Sentado en una oficina miro, del otro lado del vidrio, a dos personas que conversan. Alcanzo a escuchar sus voces, pero prefiero verlas concentradas en el tema de su charla, una boca pendiente de lo que la otra boca dice. Más atrás, en una de las peceras de este lugar, unos chicos encorvados pegan su cabeza a la pantalla rectangular de sus computadoras. Tal vez están tan distraídos como yo, pero no lo parecen; desde sus sillas me susurran una palabra: trabajo. Son máquinas. Sé que más allá del pelo que les cubre la cabeza, y más allá del hueso de sus cráneos, piensan de vez en cuando en otra cosa, de vez en cuando una imagen interrumpe su pensamiento disciplinado: una canción, la voz de los padres, alguien desnudo, algo que pasó el fin de semana, o algo que va a pasar y que aparece en sus cerebros como la película del futuro.
Mientras tanto, yo no hago nada, es como si estuviera envasado al vacío, o metido en una pelota transparente. Miro el tablero de corcho que hay en mi escritorio, donde las mismas imágenes que veo desde hace más de un año, me saludan. Le pregunto a un joven y arrebatado Courbet: ¿Cómo salgo de esto? Ayudame, Gustavo. Pero no me responde nada, se agarra los pelos con desesperación, es incapaz de salvarme. Tal vez Courbet también caía, con frecuencia, en el tedio. No lo creo, estaba demasiado ocupado en ser uno de los mejores pintores de su época. Yo no tengo la aspiración de ser mejor en nada, ya abandoné los ideales de la juventud, no me seduce ninguna forma de trascendencia. Si antes creía en la gloria del arte, ahora mi aspiración más suprema es un living decente donde pueda mirar películas, tal vez leer, con un vaso de Pepsi helada en la mano.
Tal vez porque ya no tengo grandes aspiraciones, caigo cada vez más seguido en el tedio.
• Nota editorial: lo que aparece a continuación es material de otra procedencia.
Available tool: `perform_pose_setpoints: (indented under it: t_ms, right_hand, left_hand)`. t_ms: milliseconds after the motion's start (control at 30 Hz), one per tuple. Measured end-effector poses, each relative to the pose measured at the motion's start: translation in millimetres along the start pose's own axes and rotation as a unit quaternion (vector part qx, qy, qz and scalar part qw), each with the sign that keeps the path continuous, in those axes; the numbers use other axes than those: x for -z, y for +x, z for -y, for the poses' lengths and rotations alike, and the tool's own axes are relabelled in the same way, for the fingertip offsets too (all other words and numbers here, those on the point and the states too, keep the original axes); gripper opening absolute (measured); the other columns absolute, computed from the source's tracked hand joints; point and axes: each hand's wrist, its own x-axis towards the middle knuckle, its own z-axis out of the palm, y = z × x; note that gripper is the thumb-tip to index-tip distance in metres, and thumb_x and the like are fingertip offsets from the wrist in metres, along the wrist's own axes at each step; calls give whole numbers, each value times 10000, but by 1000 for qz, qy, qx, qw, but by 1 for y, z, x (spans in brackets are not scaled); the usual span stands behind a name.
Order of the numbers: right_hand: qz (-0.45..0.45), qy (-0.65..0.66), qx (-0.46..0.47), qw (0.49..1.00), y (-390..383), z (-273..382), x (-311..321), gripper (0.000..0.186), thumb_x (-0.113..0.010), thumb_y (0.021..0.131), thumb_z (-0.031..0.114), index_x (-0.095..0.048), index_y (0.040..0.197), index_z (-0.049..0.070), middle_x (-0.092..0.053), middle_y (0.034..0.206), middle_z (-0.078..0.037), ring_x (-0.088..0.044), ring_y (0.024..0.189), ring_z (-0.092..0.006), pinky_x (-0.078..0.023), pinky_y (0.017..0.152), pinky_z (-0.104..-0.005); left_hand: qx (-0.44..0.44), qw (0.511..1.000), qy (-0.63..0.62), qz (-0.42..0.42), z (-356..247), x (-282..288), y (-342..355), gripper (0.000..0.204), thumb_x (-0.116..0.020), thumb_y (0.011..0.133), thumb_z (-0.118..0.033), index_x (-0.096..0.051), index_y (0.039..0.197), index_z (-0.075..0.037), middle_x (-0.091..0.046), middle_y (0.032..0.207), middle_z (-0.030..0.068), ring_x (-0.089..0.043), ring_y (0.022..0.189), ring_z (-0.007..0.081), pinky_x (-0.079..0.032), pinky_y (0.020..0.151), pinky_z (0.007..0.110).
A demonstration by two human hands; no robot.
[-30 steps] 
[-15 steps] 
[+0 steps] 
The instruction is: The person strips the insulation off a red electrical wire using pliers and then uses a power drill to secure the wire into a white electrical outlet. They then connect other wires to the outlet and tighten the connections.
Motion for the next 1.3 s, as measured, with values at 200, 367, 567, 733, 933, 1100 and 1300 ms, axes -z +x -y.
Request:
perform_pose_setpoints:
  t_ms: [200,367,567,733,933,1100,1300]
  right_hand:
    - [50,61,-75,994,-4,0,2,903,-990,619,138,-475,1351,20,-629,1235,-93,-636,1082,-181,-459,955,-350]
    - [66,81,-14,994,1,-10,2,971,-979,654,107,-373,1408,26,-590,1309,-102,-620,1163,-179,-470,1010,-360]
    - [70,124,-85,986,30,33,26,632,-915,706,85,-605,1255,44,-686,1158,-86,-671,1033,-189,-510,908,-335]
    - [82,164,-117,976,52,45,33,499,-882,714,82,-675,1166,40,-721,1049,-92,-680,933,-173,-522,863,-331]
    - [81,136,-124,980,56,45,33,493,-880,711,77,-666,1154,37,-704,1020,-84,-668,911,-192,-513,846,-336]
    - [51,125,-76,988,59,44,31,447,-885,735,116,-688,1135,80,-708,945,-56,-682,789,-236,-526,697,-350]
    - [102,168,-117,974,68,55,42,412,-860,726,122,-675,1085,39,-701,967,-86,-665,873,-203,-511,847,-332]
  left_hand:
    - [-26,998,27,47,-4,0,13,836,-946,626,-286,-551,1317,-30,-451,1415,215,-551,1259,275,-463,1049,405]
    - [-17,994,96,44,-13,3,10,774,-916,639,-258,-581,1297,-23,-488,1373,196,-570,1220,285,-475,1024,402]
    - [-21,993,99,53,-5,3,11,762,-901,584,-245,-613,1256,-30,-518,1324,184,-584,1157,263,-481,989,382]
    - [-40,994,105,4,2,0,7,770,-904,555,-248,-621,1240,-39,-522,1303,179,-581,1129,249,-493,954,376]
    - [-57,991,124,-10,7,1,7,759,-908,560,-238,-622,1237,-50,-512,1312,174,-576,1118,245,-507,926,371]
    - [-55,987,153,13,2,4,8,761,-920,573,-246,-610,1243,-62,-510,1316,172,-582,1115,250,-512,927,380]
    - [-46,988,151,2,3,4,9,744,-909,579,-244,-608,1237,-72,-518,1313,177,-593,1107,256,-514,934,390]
Esa fuerza muda que obliga a la inmovilidad, que empuja hacia una interioridad que es la de uno mismo, pero también la del tiempo. Tiempo puro y, por lo tanto, terrible. Ese tiempo que para Cioran solo es posible percibir a mitad de la noche: “El tiempo puro, el tiempo decantado, liberado de acontecimientos, seres y cosas, solo se percibe en ciertos momentos de la noche, cuando uno lo siente avanzar, con la única preocupación de ser arrastrado hacia una catástrofe ejemplar”. Las letras de los libros aburren, las imágenes del televisor o la computadora son demasiado planas, lo que se ve por la ventana es insulso. No se puede hacer otra cosa que estar quietos, en un estado de expectativa continua, sin percibir del todo las cosas exteriores y sin poder caer en los paseos de la imaginación. Un estado de inmovilidad física y mental en el que uno puede observarse a sí mismo desde afuera. El tedio es tan fuerte que a veces no es posible ni levantarse de la silla, ni sostener un tenedor, ni llegar hasta la cama. Pero en un momento, volvemos a la superficie, estiramos un poco las piernas, y seguimos adelante con la vida convencional de todos los seres humanos, hasta el próximo ataque.